Could you restate the data below word for word, without its pictures?

**MATERIAL PROVIDED:**
%%

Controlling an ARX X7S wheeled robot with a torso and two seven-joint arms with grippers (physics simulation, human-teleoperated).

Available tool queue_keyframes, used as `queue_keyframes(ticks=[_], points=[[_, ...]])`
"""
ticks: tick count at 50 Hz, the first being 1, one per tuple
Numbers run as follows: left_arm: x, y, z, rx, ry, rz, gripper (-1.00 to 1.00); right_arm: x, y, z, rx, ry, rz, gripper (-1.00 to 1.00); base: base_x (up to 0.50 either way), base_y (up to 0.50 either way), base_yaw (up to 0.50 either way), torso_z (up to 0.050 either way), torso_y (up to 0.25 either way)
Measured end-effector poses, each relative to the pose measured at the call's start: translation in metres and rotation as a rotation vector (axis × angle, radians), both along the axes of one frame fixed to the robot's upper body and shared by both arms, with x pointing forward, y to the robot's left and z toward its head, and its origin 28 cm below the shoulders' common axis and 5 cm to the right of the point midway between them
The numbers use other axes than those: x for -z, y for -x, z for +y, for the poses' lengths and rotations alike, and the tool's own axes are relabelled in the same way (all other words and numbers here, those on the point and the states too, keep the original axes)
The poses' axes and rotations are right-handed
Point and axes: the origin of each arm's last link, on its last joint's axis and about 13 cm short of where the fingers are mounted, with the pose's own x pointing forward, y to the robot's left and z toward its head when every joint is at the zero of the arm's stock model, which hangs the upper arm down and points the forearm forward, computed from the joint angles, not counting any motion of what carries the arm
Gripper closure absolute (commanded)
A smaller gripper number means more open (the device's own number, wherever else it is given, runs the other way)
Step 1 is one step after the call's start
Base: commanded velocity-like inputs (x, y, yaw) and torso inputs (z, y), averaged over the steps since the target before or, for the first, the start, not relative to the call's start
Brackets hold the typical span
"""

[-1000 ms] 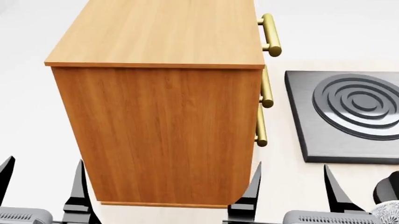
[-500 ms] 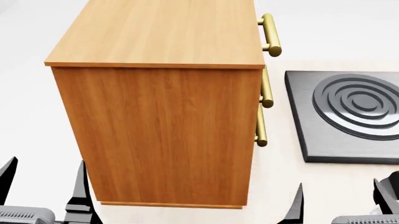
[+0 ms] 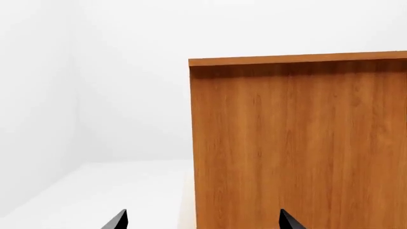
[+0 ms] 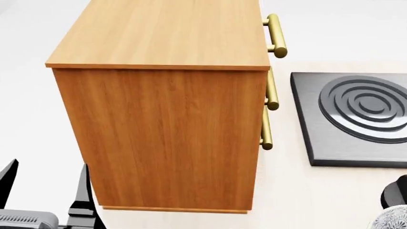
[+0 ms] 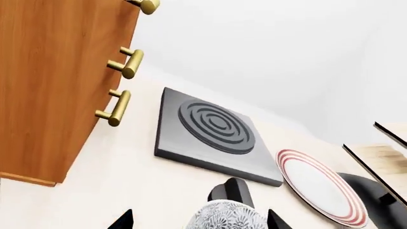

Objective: Put the bowl on the top of the cabinet.

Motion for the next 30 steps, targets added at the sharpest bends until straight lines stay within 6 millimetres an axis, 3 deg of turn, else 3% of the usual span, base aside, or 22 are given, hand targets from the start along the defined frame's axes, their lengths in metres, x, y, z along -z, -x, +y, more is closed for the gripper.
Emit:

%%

**ANSWER BOX:**
Controlling an ARX X7S wheeled robot with a torso and two seven-joint arms with grippers (physics simulation, human-teleoperated).

Available tool queue_keyframes, used as `queue_keyframes(ticks=[_], points=[[_, ...]])`
"""
ticks: tick count at 50 Hz, the first being 1, one per tuple
Numbers run as follows: left_arm: x, y, z, rx, ry, rz, gripper (-1.00 to 1.00); right_arm: x, y, z, rx, ry, rz, gripper (-1.00 to 1.00); base: base_x (up to 0.50 either way), base_y (up to 0.50 either way), base_yaw (up to 0.50 either way), torso_z (up to 0.050 either way), torso_y (up to 0.25 either way)
Measured end-effector poses, each relative to the pose measured at the call's start: translation in metres and rotation as a rotation vector (axis × angle, radians), both along the axes of one frame fixed to the robot's upper body and shared by both arms, with x pointing forward, y to the robot's left and z toward its head, and its origin 28 cm below the shoulders' common axis and 5 cm to the right of the point midway between them
The numbers use other axes than those: x for -z, y for -x, z for +y, for the poses' lengths and rotations alike, and the tool's own axes are relabelled in the same way (all other words and numbers here, those on the point and the states too, keep the original axes)
The poses' axes and rotations are right-handed
Point and axes: the origin of each arm's last link, on its last joint's axis and about 13 cm short of where the fingers are mounted, with the pose's own x pointing forward, y to the robot's left and z toward its head when every joint is at the zero of the arm's stock model, which hangs the upper arm down and points the forearm forward, computed from the joint angles, not counting any motion of what carries the arm
Gripper closure absolute (commanded)
A smaller gripper number means more open (the device's own number, wherever else it is given, runs the other way)
Step 1 is one step after the call's start
Base: commanded velocity-like inputs (x, y, yaw) and torso inputs (z, y), averaged over the steps since the target before or, for the first, the start, not relative to the call's start
Brackets hold the typical span
"""

[-1000 ms] 
[-500 ms] 
[+0 ms] 
[+0 ms] 
[+0 ms] 

Objective: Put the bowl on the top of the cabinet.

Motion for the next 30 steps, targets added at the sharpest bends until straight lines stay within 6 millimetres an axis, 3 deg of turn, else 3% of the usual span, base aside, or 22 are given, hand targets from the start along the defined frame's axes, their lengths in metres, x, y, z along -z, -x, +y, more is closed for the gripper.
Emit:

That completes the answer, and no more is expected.